A parade of great scenes, great acting, and teenage angst
24 January 2011 | by See all my reviews

White Oleander (2002)

The harrowing journey of a teenage girl through a series of foster parent and foster home situations because her mother went to jail for murder. On the surface this is about survival in a hostile world, and one layer down it's about getting to know her mother and what a mother's love is all about. But even deeper we get to know what this adolescent girl is all about, with growing complexity, and growing interest and concern.

There are two keys here, the layered and ever changing story, based on the bestseller by the same name, and the lead actress, Alison Lohman.
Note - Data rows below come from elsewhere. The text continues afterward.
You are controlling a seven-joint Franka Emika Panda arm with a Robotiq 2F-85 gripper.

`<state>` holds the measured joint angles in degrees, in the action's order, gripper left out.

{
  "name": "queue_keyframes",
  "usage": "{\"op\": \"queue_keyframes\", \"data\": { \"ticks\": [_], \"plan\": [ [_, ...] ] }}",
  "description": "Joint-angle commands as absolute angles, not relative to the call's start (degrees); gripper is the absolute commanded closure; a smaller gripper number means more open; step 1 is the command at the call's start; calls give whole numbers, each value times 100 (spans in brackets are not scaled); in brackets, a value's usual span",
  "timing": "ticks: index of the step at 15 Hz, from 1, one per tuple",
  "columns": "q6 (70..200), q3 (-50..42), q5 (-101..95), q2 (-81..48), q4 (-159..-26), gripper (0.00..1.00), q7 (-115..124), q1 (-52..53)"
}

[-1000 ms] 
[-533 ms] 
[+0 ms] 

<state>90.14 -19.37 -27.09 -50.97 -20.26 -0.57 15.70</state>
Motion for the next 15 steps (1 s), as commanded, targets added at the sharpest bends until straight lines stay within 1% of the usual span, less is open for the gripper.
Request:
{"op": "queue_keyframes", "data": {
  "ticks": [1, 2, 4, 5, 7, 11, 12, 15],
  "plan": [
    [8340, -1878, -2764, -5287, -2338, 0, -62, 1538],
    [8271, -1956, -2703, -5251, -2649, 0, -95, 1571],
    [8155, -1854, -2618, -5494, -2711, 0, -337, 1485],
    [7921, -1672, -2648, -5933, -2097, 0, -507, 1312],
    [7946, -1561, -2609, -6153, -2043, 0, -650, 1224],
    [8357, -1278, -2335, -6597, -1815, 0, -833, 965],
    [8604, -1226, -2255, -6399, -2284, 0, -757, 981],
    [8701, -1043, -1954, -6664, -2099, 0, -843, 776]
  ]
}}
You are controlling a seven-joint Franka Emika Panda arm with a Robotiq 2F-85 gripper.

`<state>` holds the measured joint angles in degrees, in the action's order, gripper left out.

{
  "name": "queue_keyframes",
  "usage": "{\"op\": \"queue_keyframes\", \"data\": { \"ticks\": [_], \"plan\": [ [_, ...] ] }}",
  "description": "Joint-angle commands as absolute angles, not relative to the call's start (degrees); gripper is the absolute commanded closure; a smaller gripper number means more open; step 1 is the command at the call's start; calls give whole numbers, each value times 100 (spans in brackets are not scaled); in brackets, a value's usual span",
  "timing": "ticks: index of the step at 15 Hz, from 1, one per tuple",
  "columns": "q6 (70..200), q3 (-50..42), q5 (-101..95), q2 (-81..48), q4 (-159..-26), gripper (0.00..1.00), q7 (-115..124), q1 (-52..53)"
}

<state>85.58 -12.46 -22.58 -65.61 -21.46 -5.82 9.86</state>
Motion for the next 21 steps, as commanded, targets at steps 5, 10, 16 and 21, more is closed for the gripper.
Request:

Both Lohman and director Peter Kosminsky come out of television work, and for Lohman, this is her breakout film into Hollywood (she was in a Ridley Scott movie after this, and then played the young Jessica Lange character in the fabulous "Big Fish" a couple years later). Lohman makes her character really sympathetic but in a hardened way, never cloying, and never clichéd.

But she has fabulous support along the way. Two of her foster mothers are given juicy roles that are played with conviction--Robin Wright Penn as a born again floozy, Renee Zelwegger as a needy but caring actress out of work--and her biological mother is played with icy slipperiness by Michelle Pfeiffer. That's a weirdly amazing cast. And well constructed, very serious. In all, the editing is usually pretty fast, the filming is visually smart without being overly seductive, and the writing (and screen writing) is sharp as an Xacto knife.

All the while, watching and being impressed, you will also realize it's "just a movie." You can feel the presence of the film world, a glitzing up of characters, an unavoidable pandering to clichés to make it look and feel pretty. I don't mean that a hardhitting drama about the tragedy of a young girl's life has to be gritty and truthful and meaningful--but that was a possibility. And you can see how this film might have been something intensely moving without resorting to filmmaking tearjerker tricks (like the repeated glances through the windows near the end) or a bizarre deal-making finale.

Reservations aside, I found myself more absorbed with each scene. A nice surprise.